» **Your objective**: Check every line below for the word "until" and copy each one that has it.

» **Provided records**:
__________________________________________________

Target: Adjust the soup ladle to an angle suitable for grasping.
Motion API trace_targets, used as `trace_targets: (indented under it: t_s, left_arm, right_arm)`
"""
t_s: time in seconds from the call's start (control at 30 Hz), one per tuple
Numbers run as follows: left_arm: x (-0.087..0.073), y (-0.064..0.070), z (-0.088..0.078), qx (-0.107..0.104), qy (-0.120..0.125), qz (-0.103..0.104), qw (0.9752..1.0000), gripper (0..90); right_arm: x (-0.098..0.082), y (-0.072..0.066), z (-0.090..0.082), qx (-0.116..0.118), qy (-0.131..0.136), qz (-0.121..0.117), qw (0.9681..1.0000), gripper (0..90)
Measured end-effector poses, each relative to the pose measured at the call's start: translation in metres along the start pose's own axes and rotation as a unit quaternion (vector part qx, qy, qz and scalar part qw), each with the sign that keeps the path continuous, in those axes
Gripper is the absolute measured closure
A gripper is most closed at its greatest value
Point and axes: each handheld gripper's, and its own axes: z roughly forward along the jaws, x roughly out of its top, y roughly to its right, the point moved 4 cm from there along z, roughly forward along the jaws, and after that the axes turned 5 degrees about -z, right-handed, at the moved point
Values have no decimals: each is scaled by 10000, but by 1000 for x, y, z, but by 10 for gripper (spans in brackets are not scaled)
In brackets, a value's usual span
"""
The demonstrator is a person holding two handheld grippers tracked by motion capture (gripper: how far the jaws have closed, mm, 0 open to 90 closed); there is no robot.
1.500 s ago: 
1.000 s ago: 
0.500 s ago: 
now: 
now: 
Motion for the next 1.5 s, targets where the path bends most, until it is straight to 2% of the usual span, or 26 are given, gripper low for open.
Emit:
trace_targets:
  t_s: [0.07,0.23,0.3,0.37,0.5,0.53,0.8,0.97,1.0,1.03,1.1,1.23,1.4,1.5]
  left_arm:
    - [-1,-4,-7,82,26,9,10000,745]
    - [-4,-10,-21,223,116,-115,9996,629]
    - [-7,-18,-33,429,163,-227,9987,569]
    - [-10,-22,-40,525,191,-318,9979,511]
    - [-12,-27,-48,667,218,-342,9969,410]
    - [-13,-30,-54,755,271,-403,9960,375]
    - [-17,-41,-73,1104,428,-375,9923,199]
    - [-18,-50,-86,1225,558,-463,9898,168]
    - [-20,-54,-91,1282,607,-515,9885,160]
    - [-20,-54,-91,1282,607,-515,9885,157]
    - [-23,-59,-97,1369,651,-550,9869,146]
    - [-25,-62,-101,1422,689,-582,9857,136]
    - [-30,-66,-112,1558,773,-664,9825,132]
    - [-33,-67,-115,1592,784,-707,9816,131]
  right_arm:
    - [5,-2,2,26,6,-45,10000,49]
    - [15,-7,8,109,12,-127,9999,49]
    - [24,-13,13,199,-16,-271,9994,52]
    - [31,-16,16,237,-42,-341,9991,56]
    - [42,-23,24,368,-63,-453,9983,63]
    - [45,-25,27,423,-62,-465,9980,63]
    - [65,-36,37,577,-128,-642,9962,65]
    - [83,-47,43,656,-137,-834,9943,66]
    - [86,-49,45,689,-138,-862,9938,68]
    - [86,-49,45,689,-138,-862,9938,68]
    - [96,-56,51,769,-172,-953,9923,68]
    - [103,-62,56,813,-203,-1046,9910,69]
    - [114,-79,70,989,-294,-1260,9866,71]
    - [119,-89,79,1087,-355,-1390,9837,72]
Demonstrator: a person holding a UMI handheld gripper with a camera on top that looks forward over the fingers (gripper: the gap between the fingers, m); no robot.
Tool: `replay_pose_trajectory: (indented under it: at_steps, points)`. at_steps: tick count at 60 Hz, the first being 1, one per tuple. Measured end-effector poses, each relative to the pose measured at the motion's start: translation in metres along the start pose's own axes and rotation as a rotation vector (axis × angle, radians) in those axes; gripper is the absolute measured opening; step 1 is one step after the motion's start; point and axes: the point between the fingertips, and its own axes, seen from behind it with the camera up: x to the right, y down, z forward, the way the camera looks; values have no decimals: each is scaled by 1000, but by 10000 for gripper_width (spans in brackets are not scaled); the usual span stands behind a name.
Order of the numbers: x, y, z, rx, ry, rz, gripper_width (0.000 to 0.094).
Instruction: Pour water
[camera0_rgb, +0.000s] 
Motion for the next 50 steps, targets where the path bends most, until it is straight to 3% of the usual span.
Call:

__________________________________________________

» **Solved exercise**:
Motion for the next 1.5 s, targets where the path bends most, until it is straight to 2% of the usual span, or 26 are given, gripper low for open.
Motion for the next 50 steps, targets where the path bends most, until it is straight to 3% of the usual span.

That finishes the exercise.